Where does "positions" appear in the data? Return each line that holds it.

[Records contained in a dataset]
========
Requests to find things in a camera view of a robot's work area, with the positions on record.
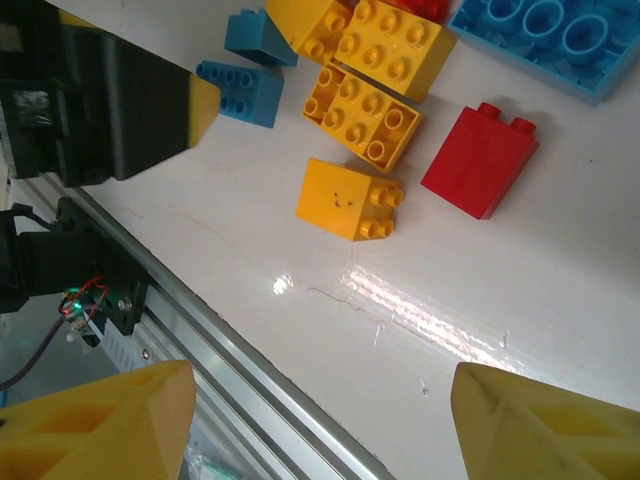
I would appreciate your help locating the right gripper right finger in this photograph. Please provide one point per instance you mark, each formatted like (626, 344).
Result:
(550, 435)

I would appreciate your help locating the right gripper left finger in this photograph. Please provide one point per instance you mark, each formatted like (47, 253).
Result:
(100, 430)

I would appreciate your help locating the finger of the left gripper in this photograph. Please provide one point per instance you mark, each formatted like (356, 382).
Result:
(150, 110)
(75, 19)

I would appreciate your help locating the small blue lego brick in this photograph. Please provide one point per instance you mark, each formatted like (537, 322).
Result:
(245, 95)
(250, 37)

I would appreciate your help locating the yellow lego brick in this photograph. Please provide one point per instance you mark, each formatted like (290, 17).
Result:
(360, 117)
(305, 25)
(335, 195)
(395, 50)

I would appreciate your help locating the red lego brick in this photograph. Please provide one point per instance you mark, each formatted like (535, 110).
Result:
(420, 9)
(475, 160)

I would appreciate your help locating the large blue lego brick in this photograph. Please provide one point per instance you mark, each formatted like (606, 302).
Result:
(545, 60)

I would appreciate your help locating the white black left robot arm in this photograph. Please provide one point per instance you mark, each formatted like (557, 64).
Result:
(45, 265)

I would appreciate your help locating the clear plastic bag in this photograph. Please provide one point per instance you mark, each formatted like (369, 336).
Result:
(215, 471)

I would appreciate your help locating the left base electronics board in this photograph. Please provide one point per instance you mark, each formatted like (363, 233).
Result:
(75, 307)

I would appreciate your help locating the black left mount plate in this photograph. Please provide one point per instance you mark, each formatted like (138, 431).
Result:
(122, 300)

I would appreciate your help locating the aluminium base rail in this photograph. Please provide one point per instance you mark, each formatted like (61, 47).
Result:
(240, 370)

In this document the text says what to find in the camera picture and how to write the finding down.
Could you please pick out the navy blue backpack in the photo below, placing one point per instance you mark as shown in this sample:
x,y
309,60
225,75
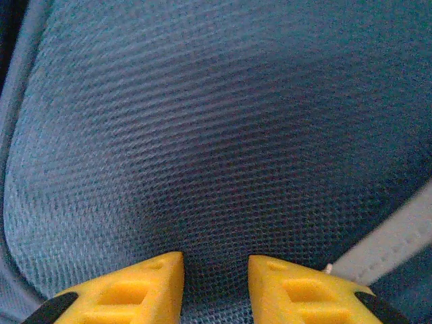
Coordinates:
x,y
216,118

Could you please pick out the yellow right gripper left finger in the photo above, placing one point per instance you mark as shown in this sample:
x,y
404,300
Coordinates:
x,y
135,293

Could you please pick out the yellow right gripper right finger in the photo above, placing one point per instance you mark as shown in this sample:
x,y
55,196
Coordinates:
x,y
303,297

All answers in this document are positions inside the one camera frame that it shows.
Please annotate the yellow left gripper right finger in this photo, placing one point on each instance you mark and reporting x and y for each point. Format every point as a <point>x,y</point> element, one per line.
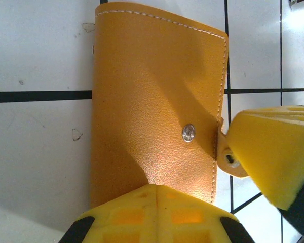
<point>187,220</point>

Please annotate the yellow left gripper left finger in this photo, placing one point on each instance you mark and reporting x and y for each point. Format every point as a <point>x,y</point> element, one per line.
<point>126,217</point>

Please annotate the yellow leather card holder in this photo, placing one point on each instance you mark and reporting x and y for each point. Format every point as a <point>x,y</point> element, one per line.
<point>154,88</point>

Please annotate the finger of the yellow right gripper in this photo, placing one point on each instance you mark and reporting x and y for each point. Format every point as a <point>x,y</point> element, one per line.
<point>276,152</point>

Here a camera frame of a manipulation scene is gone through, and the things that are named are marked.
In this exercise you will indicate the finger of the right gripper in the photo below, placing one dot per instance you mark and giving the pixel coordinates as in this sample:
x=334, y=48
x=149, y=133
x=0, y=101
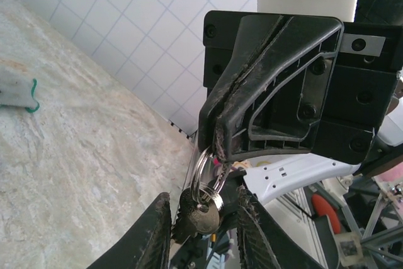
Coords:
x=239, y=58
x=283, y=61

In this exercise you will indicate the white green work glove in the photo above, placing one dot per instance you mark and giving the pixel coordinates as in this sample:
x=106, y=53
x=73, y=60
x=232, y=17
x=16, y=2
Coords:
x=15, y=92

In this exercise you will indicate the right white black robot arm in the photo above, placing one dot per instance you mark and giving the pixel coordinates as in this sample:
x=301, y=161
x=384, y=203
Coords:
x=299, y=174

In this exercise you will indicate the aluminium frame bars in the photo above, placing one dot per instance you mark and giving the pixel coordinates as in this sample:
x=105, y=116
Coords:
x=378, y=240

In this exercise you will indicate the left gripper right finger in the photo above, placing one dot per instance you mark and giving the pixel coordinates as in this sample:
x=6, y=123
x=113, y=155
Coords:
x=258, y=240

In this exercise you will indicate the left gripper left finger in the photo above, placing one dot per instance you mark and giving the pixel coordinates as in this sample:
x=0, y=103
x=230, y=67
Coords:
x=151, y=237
========
Task response:
Requests to find things in a camera view of a robot's work area, with the positions on record.
All answers in this document are positions inside the one camera frame that it shows.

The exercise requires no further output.